Recovery.gov verdict: half-baked

by on October 19, 2009 · 8 comments

Last month I wrote about the imminent release of raw stimulus spending data and said that the jury was still out on the Obama Administration’s transparency pledge. Well, we’re now pretty close to a verdict, and it’s not good.

On Thursday, Recovery.gov added reports from the recipients of stimulus dollars–contractors and grantees explaining what money they got, what they’re doing with it, and who they have subcontracted. At Stimulus Watch we immediately got into the data looking to build the next version of our service, but soon found it was almost hopeless.

Recipient reports are offered in CSV format, which is not the most elegant way to present the data. Worse, the Recovery.gov “Download Center” offers three files for each state–one for prime recipients awards, one for sub-awards, and one for vendor awards–which means you have to piece them all together to do nationwide analysis. First, as far as I can tell, all vendor awards files are empty. Second, what we immediately wanted to do was tie the sub-awards to the primary awards (i.e. tie the subcontractors to the main contractor), but found no unique ID that could bind them together. Even worse, many of the data fields are inscrutable, and no glossary was provided.

Finally, while the agency reports of the money they’re doling out includes both the address of the contractor and the address of the project itself, the recipient reports only include the contractor’s address. In order to let citizens know what recovery projects are in their neighborhoods, however, we need to know the place of performance, not simply the construction company’s address, for example.

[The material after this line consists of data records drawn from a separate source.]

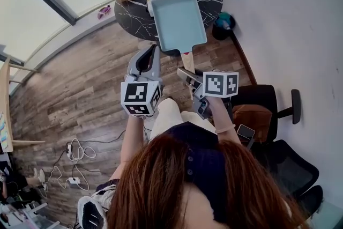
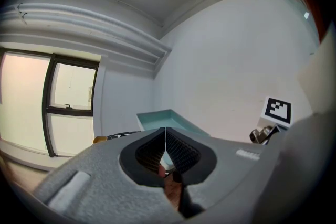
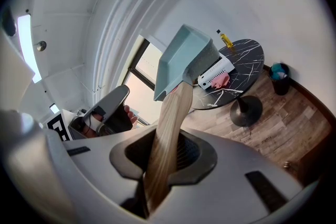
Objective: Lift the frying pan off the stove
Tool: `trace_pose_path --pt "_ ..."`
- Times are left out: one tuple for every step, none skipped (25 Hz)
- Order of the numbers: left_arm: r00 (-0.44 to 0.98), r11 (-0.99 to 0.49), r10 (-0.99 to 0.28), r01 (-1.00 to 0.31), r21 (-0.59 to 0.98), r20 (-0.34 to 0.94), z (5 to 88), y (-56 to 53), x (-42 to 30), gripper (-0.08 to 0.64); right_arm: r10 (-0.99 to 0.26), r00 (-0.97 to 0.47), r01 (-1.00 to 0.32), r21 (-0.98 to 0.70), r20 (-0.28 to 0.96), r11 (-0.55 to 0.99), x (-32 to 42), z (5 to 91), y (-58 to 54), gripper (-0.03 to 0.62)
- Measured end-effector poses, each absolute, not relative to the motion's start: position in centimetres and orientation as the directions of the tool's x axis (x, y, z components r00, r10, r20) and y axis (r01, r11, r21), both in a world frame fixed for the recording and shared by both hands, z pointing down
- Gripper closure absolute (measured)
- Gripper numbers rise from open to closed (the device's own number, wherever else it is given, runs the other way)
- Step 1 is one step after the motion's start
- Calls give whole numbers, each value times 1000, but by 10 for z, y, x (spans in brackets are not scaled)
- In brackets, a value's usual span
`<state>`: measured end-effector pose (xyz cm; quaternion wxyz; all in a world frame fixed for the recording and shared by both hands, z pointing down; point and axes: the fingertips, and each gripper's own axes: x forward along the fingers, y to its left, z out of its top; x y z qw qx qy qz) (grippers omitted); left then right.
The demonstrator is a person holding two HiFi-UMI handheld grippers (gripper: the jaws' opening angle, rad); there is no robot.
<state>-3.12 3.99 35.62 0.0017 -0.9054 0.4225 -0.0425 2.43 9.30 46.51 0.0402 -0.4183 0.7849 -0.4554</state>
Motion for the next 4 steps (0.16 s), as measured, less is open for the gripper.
trace_pose_path --pt "641 -645 -764 -764 -39 74 356 40 -30 546 -694 -646 -620 -749 319 234 25 465 93 515" --pt "643 -646 -763 -762 -40 72 355 40 -30 546 -694 -645 -621 -749 319 233 25 466 93 515" --pt "644 -647 -762 -761 -41 71 355 40 -29 546 -695 -644 -621 -749 319 231 25 466 93 515" --pt "646 -649 -761 -760 -42 69 354 40 -28 546 -696 -644 -621 -750 319 230 26 466 93 515"
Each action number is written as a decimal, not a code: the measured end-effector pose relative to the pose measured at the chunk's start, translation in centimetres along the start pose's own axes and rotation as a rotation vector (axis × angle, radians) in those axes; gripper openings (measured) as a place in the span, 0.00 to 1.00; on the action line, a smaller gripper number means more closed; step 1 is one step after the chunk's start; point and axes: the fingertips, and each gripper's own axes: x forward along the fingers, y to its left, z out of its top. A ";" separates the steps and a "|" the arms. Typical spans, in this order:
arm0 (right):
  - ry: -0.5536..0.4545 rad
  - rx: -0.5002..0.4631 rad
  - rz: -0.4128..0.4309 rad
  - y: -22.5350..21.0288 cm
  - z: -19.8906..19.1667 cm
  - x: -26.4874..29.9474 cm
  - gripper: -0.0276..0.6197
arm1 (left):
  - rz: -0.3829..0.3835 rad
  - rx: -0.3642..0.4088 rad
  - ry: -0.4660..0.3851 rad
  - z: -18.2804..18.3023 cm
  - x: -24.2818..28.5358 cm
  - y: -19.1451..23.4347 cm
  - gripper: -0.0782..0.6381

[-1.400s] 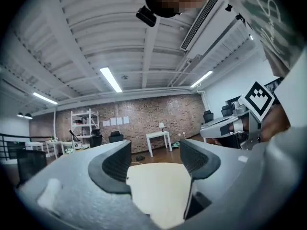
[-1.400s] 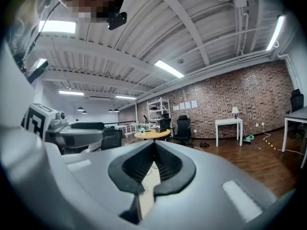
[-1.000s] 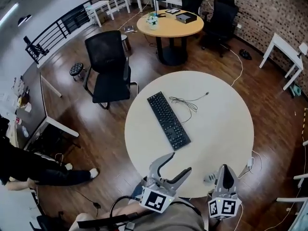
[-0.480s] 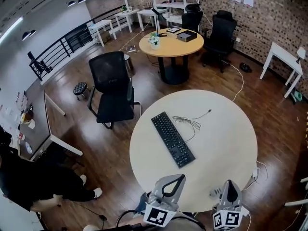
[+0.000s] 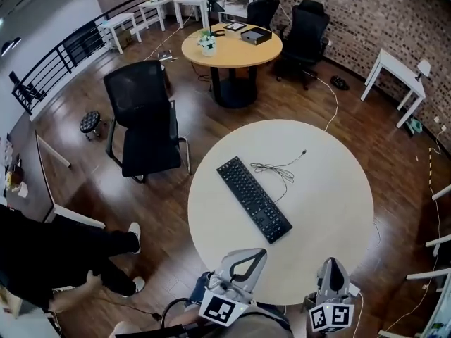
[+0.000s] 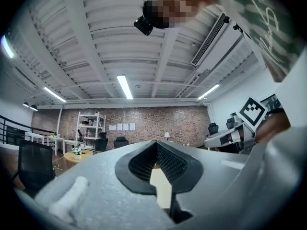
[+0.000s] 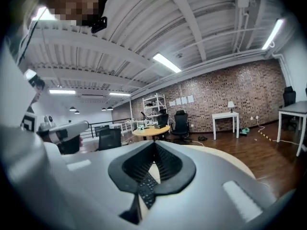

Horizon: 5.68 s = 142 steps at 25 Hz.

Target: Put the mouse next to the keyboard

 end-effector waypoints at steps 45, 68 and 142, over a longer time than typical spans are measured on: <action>-0.124 -0.212 -0.049 20.0 4.1 5.6 0.05 | -0.143 -0.072 0.029 -1.1 -5.4 15.7 0.12; -0.159 -0.134 -0.083 24.7 3.3 -3.7 0.05 | -0.154 -0.089 -0.051 1.1 -13.0 11.9 0.12; -0.161 -0.180 -0.055 47.4 -5.4 -35.4 0.05 | -0.116 -0.069 -0.058 8.5 -51.3 -1.0 0.12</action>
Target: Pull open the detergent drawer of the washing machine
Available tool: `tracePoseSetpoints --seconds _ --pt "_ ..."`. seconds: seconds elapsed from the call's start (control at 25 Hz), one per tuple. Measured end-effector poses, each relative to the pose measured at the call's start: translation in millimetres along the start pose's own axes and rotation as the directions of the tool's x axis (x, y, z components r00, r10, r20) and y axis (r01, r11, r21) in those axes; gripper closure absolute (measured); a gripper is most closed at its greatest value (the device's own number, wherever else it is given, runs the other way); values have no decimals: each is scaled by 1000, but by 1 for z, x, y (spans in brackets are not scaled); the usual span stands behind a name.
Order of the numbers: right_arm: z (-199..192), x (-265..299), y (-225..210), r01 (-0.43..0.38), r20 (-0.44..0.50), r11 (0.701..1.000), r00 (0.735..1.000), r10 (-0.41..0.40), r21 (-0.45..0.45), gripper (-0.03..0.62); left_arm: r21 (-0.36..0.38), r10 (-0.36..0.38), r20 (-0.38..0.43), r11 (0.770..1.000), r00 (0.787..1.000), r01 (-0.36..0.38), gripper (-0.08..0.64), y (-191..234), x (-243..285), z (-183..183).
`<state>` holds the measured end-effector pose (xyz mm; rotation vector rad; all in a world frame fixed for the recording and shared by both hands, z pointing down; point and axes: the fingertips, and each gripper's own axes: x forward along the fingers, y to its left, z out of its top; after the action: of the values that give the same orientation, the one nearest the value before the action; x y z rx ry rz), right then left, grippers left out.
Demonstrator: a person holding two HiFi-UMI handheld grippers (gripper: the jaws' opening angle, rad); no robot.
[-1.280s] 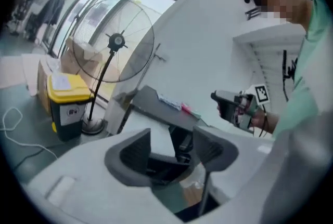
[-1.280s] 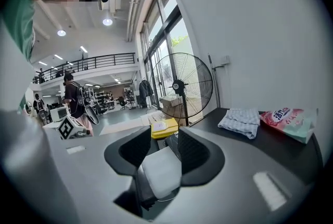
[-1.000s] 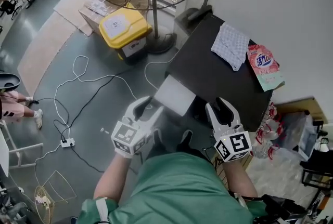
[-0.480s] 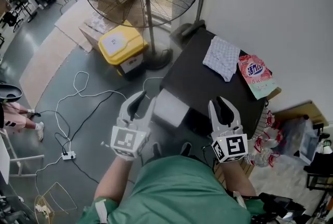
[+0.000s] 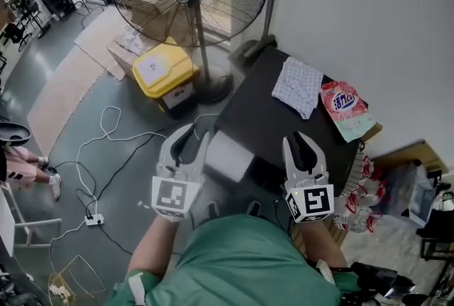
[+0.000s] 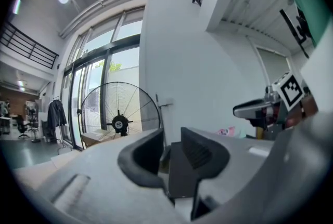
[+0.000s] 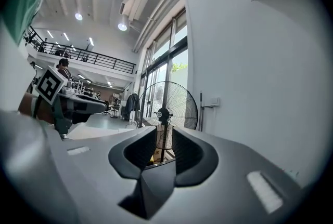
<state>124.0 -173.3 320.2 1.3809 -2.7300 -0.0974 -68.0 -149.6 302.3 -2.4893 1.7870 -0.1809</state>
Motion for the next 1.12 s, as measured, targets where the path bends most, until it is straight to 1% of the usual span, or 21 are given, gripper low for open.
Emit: tracePoseSetpoints --seconds 0.12,0.32,0.56,0.76,0.96,1.12 --pt "-1 3 -5 0 0 1000 1000 0 -3 502 -18 4 13 1000 1000 -4 462 -1 8 2" --pt "-3 10 -9 -5 -1 1000 1000 5 -2 502 6 -5 4 1000 1000 5 462 2 15 -4" --pt "-8 14 -13 -16 1 1000 1000 16 5 502 -12 1 -6 1000 1000 -1 463 0 21 -5" --pt "-8 17 -15 -20 -4 1000 1000 20 13 502 -13 2 -8 1000 1000 -2 465 1 24 -6" --pt "-11 19 -21 -23 -6 999 1000 23 23 502 9 -1 -11 1000 1000 1 465 -1 29 -10" --pt "-12 21 -25 -29 -7 999 1000 29 26 502 -6 2 -27 1000 1000 -2 466 -3 34 -8"
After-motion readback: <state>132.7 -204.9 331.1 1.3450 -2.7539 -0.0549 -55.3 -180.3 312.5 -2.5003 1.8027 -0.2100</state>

Others have also panned the release on data quality and other issues. This is not the “unprecedented” level of transparency and accountability that we have been promised, and it’s certainly not what I expect from an $8 million website. Vice President Biden, in charge of ensuring recovery transparency, should take notice and take action.

There are many of us in the developer community who want to help make possible the thousands of “citizen IGs” that Recovery Accountability and Transparency Board Chair Earl Devaney has touted. In order to do that, though, we need the data, and this isn’t cutting it.